The gap between what a serious business professional needs for outreach or networking on LinkedIn and what the platform actually offers has grown immensely. LinkedIn hasn’t kept up—and that’s the gap Kondo is working to fill.
LinkedIn has quietly become one of the most powerful platforms for business communication—but its messaging system is still plagued with poor UX, stuck in a consumer social media messenger framework. With deals on the line, LinkedIn users have asked for improvements to their inbox to no avail. Seeing the potential, and tired of waiting for the solutions they wanted to see, one company has stepped in to disrupt LinkedIn’s outdated chat.
Here to do business: "LinkedIn chat is built more like Facebook Messenger or Instagram DMs," says Mitchell Tan, Co-Founder of Kondo, a solution focused on improving LinkedIn message management that bills itself as "Superhuman for LinkedIn". "But the big difference is that people actually make a ton of money on LinkedIn." Tan points to the platform’s high-value user base—citing figures that peg the average LinkedIn user's median income around $70,000—as a key indicator of its commercial potential. "People are here to make money. They can buy things," he says. But the problem at hand is they're difficult to reach.
Better, faster, more productive: "The gap between what a serious business professional needs for outreach or networking on LinkedIn and what the platform actually offers has grown immensely. LinkedIn hasn’t kept up—and that’s the gap Kondo is working to fill." Kondo’s solution brings familiar productivity tools like labels, templates, and reminders to LinkedIn messaging. “Whatever you can do in Gmail, you should be able to do in LinkedIn messages," Tan explains. "And we think we do it even better—faster, more productively."

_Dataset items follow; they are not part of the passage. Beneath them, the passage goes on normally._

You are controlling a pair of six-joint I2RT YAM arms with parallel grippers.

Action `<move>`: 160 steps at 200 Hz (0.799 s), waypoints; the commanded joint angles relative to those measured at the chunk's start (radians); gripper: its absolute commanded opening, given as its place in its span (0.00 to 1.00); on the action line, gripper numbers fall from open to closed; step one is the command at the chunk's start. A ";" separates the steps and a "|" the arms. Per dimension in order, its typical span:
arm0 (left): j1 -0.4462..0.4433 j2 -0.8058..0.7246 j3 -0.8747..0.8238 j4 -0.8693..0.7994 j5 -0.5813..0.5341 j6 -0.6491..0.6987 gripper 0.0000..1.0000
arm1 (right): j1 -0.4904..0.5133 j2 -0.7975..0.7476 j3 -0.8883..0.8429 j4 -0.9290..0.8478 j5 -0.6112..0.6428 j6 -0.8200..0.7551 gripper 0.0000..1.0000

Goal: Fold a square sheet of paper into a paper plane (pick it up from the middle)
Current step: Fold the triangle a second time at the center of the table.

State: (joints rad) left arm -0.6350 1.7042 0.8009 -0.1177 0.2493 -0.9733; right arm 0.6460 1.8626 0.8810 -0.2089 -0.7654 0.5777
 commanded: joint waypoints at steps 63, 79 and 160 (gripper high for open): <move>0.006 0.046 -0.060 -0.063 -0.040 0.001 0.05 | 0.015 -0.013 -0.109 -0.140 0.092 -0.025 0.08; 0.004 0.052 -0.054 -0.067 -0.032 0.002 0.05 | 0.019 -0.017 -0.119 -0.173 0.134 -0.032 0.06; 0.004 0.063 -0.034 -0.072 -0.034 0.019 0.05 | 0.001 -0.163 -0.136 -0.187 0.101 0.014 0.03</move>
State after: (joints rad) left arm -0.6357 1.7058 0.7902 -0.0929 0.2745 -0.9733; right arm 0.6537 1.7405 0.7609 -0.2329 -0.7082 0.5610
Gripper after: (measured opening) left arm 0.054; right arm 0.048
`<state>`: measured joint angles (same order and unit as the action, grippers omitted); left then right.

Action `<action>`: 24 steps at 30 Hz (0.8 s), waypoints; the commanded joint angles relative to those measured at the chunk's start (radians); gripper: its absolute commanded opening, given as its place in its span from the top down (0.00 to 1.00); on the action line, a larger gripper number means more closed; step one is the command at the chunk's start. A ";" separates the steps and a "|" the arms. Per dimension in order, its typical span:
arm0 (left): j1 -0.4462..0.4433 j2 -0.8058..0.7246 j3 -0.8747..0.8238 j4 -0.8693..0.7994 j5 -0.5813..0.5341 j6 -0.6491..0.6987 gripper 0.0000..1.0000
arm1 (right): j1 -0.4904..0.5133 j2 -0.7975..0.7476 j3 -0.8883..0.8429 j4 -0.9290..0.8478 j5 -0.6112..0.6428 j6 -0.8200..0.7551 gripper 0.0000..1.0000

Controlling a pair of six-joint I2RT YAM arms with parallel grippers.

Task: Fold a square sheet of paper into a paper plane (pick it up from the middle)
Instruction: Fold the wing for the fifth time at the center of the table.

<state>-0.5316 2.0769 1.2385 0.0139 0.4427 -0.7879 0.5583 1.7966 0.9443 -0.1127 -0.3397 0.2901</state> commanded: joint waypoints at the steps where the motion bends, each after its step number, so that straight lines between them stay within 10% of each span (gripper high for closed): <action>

Cold emails are in the gutter. Unless it’s someone you know or a very well-crafted note, people aren’t responding anymore.
In the gutter: According to Tan, email—long the staple of professional outreach—is losing its edge. Spam, automation, and overuse have eroded trust and effectiveness. "Cold emails are in the gutter," he says. "Unless it’s someone you know or a very well-crafted note, people aren’t responding anymore." By contrast, Tan sees LinkedIn emerging as the new frontline for business networking. "It’s not just a social network. It’s becoming a more important messaging channel for cold-to-warm business interactions than email itself."
Trust filters: Part of LinkedIn’s strength, Tan says, lies in its inherent trust filters. Before responding to a message, users typically review the sender’s profile—checking work history, mutual connections, and credibility signals. "That’s why top-quartile LinkedIn outreach can get 50% reply rates," Tan notes. "Compare that to cold email, which might get 0.5%."
Rolodex building: Still, Tan is cautious about how far automation should go. While AI can assist in outreach, he questions whether we want it to handle relationship-building. "If you’re messaging a VP of Sales about a $30,000 piece of software, do you want a bot to do that? Or do you want to know the person on the other side?"
For Tan, it’s not just about capability—it’s about intent. "AI might be able to build your Rolodex. But would you want it to?" As LinkedIn becomes more central to how business gets done, Tan sees a future where tools like Kondo help bridge the gap between scale and authenticity—giving professionals the systems they need without sacrificing the relationships that matter.